** Problem to solve **
Give again, exactly and only, the lines running from the one with "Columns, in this" to the end of the material below; leave out pictures.

** Raw data **
****************

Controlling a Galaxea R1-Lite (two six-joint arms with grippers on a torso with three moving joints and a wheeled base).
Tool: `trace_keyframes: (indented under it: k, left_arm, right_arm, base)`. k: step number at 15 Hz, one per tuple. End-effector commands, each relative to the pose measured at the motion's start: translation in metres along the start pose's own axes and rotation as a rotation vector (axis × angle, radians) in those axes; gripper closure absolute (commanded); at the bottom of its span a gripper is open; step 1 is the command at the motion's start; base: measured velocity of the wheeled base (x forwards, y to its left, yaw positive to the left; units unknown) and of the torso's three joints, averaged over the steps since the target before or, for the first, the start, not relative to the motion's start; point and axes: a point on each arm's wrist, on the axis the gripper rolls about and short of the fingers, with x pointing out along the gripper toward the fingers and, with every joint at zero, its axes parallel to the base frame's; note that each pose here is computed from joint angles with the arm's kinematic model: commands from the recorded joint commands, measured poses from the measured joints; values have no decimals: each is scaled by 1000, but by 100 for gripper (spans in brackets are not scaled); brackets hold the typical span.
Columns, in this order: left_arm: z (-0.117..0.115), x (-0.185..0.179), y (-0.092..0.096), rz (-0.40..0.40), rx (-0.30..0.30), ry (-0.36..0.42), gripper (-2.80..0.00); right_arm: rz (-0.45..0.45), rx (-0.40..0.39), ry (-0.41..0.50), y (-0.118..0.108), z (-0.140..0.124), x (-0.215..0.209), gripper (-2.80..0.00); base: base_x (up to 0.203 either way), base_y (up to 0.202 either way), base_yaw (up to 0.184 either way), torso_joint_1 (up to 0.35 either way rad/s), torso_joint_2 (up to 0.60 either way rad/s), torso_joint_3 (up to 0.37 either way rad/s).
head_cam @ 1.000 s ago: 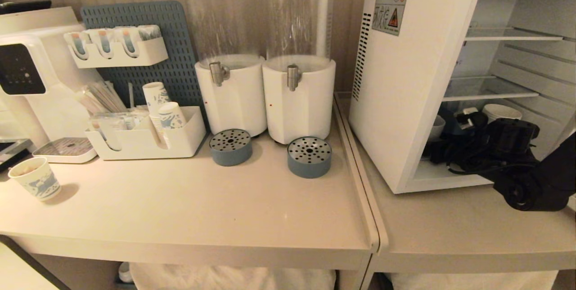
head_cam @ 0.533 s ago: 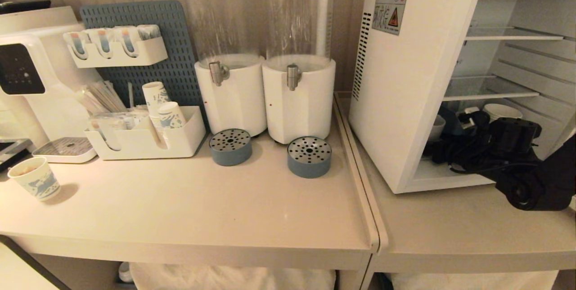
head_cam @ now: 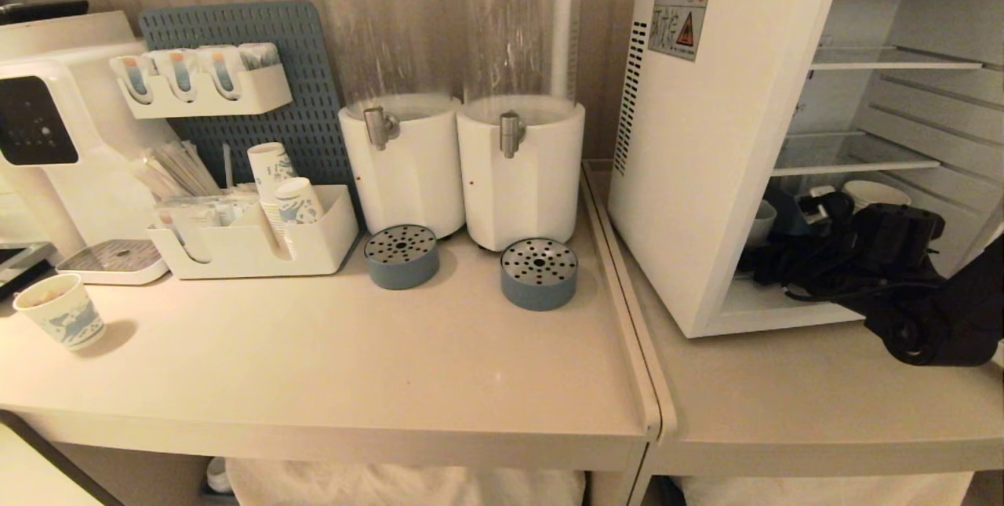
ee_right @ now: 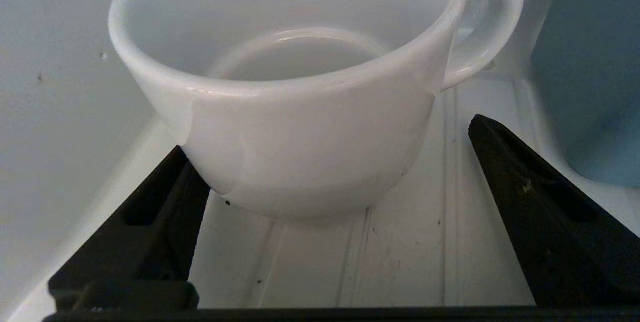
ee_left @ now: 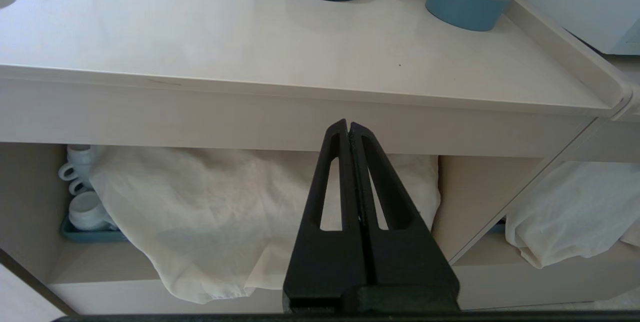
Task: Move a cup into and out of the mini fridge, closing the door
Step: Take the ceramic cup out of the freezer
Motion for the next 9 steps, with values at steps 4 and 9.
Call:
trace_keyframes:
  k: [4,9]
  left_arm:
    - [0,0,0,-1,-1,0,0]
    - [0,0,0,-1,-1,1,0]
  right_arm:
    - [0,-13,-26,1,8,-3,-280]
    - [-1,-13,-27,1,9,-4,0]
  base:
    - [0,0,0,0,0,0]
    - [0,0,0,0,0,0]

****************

** Solution to the exercise **
Columns, in this order: left_arm: z (-0.117..0.115), x (-0.185..0.179), y (-0.092..0.096), rz (-0.40..0.40), rx (-0.30..0.30), ry (-0.36..0.42), gripper (-2.80..0.00); right_arm: rz (-0.45..0.45), rx (-0.40..0.39), ry (-0.41..0.50), y (-0.118..0.108), z (-0.140..0.124), x (-0.215..0.209), gripper (-2.80..0.00); base: base_x (up to 0.203 either way), base_y (up to 0.202 either way), base_yaw (up to 0.184 either way), torso_joint_1 (up to 0.35 either way rad/s), torso_joint_2 (up to 0.60 either way rad/s), torso_joint_3 (up to 0.37 either way rad/s).
head_cam @ 1.000 s ago: 
head_cam @ 0.533 s ago: 
head_cam @ now: 
ee_right @ now: 
ee_left @ now: 
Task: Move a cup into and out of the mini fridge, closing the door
Step: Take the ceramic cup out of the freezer
Motion for the next 9 steps, with values at steps 4 and 9.
Call:
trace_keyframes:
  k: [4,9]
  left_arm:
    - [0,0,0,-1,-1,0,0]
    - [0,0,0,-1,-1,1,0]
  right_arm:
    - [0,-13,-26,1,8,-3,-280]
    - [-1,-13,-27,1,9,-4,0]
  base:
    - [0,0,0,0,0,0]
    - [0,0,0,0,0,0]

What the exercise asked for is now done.